How to complete this task
Given the records below, would you repeat exactly the lines that begin at the one containing "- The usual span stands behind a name" and end at the one containing "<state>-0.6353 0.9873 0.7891", inclusive?

START Information supplied

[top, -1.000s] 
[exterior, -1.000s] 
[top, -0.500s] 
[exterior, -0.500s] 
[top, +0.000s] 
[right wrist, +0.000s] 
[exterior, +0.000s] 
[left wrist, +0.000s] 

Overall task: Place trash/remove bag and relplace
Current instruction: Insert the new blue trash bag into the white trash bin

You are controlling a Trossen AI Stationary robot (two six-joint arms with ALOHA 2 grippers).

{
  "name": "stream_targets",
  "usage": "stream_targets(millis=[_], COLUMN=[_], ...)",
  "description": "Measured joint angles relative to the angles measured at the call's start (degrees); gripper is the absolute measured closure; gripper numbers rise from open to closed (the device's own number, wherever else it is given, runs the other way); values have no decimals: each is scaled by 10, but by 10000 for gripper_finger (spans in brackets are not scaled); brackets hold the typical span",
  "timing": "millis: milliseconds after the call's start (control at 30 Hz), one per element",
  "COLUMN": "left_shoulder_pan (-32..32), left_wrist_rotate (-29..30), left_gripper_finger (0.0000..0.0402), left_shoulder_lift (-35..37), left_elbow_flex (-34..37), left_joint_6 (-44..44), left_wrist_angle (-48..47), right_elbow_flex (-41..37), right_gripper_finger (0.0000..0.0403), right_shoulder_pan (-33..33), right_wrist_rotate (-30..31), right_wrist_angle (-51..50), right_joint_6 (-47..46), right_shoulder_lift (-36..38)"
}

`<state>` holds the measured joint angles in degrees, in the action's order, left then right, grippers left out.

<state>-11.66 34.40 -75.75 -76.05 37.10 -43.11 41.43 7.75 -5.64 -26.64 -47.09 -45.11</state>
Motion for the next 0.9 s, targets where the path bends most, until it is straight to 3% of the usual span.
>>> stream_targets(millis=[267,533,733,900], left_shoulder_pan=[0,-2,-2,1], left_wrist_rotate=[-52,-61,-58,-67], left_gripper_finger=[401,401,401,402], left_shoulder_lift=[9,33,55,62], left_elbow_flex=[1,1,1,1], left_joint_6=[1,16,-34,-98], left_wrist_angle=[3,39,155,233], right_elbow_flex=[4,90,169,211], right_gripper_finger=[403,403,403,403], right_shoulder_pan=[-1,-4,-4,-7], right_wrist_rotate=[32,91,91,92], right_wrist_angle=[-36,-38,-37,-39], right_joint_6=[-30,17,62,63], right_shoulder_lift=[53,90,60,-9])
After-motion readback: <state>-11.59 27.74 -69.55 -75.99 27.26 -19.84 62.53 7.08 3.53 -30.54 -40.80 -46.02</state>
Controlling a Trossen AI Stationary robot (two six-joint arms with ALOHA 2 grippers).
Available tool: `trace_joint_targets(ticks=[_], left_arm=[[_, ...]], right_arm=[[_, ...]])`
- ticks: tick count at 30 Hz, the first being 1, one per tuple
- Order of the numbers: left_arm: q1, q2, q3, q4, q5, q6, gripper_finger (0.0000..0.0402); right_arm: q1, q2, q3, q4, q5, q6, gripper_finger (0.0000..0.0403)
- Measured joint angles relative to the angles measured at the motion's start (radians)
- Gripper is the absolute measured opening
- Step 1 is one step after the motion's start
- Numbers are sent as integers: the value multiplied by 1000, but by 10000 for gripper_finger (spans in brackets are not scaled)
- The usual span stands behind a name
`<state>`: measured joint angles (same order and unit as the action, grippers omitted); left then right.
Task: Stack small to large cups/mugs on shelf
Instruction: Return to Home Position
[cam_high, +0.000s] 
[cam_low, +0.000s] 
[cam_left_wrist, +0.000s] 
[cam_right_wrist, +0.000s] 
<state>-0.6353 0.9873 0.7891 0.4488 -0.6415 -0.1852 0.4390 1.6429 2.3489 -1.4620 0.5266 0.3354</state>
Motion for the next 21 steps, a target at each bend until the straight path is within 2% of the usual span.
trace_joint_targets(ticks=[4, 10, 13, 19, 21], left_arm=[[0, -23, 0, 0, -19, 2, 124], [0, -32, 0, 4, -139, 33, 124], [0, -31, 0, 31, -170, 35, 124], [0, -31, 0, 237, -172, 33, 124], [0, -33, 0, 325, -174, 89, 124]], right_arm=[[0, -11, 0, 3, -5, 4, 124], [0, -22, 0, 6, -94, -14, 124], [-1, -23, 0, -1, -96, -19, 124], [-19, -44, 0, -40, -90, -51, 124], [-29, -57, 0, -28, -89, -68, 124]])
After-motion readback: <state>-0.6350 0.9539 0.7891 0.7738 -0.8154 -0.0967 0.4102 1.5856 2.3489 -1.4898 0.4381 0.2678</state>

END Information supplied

Task answer
- The usual span stands behind a name
`<state>`: measured joint angles (same order and unit as the action, grippers omitted); left then right.
Task: Stack small to large cups/mugs on shelf
Instruction: Return to Home Position
[cam_high, +0.000s] 
[cam_low, +0.000s] 
[cam_left_wrist, +0.000s] 
[cam_right_wrist, +0.000s] 
<state>-0.6353 0.9873 0.7891 0.4488 -0.6415 -0.1852 0.4390 1.6429 2.3489 -1.4620 0.5266 0.3354</state>

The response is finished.